Glossary · UK
What is Voluntary Disclosure to HMRC?
Proactively telling HMRC about undeclared tax liabilities before it investigates, resulting in substantially lower penalties than if HMRC discovers the error itself.
Full Definition
A voluntary disclosure is when a taxpayer proactively approaches HMRC to correct past tax errors or omissions before HMRC has opened an investigation or made contact about those specific matters. The distinction between prompted and unprompted disclosure is central to how penalties are calculated. An unprompted disclosure -- made before HMRC has any reason to suspect the taxpayer -- attracts minimum penalties of 0% (for innocent error) to 30% for deliberate behaviour on domestic matters, compared to 30-100%+ for the same behaviours discovered by HMRC investigation.

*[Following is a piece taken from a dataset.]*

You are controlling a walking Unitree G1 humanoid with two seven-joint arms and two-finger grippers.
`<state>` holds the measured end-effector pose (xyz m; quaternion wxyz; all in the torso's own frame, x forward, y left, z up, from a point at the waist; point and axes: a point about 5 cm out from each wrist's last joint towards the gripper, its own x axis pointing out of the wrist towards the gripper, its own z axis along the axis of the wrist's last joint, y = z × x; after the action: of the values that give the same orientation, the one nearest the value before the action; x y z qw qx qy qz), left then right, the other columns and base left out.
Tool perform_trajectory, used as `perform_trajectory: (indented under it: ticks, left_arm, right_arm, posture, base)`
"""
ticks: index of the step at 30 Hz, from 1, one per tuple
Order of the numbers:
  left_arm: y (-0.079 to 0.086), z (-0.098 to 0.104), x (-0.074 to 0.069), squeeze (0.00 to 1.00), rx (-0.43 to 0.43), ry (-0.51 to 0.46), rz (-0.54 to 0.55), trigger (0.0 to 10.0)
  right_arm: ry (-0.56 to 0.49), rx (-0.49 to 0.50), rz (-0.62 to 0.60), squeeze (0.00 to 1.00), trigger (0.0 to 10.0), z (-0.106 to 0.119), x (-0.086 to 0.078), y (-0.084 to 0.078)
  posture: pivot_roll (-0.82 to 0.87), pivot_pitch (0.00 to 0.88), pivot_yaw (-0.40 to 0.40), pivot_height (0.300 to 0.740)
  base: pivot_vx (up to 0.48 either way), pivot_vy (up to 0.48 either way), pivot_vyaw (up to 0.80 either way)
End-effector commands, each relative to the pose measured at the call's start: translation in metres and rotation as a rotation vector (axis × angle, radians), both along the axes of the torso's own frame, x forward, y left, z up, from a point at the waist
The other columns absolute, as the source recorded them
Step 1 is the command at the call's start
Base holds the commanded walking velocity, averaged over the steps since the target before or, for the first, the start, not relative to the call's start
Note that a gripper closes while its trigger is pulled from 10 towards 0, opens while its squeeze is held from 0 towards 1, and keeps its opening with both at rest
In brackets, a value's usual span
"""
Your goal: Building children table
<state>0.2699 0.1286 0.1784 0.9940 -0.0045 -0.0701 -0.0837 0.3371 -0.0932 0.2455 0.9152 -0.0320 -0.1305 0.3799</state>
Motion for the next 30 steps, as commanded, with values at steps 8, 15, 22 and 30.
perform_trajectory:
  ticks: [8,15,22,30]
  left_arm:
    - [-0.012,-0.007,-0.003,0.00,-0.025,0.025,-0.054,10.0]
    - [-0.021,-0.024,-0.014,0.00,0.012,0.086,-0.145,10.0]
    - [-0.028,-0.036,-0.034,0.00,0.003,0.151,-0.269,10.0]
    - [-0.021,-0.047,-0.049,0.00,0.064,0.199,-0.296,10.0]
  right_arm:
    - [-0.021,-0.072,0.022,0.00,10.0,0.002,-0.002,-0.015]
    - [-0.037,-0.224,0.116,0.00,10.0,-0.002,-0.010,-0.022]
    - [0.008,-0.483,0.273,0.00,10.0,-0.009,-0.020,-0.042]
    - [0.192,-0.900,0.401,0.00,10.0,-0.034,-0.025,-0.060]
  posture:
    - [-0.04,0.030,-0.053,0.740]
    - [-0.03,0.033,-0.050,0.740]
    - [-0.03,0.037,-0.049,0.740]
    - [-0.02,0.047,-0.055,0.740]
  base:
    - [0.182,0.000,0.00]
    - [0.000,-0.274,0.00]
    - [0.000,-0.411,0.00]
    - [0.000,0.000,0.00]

Taxpayers can use HMRC's Digital Disclosure Service (DDS) for general domestic matters, or specific campaigns such as the Let Property Campaign (for undeclared rental income) or the Worldwide Disclosure Facility (for offshore matters). Before making a disclosure, it is strongly advisable to obtain professional advice from a tax accountant or adviser who specialises in compliance work: the scope of disclosure, computation of the tax owed, and negotiation of penalties all have significant financial consequences. HMRC generally treats co-operative taxpayers who make voluntary disclosures more favourably in terms of time to pay arrangements and penalty mitigation. Interest on late paid tax runs regardless of disclosure -- it is not a penalty and cannot be reduced by behaviour.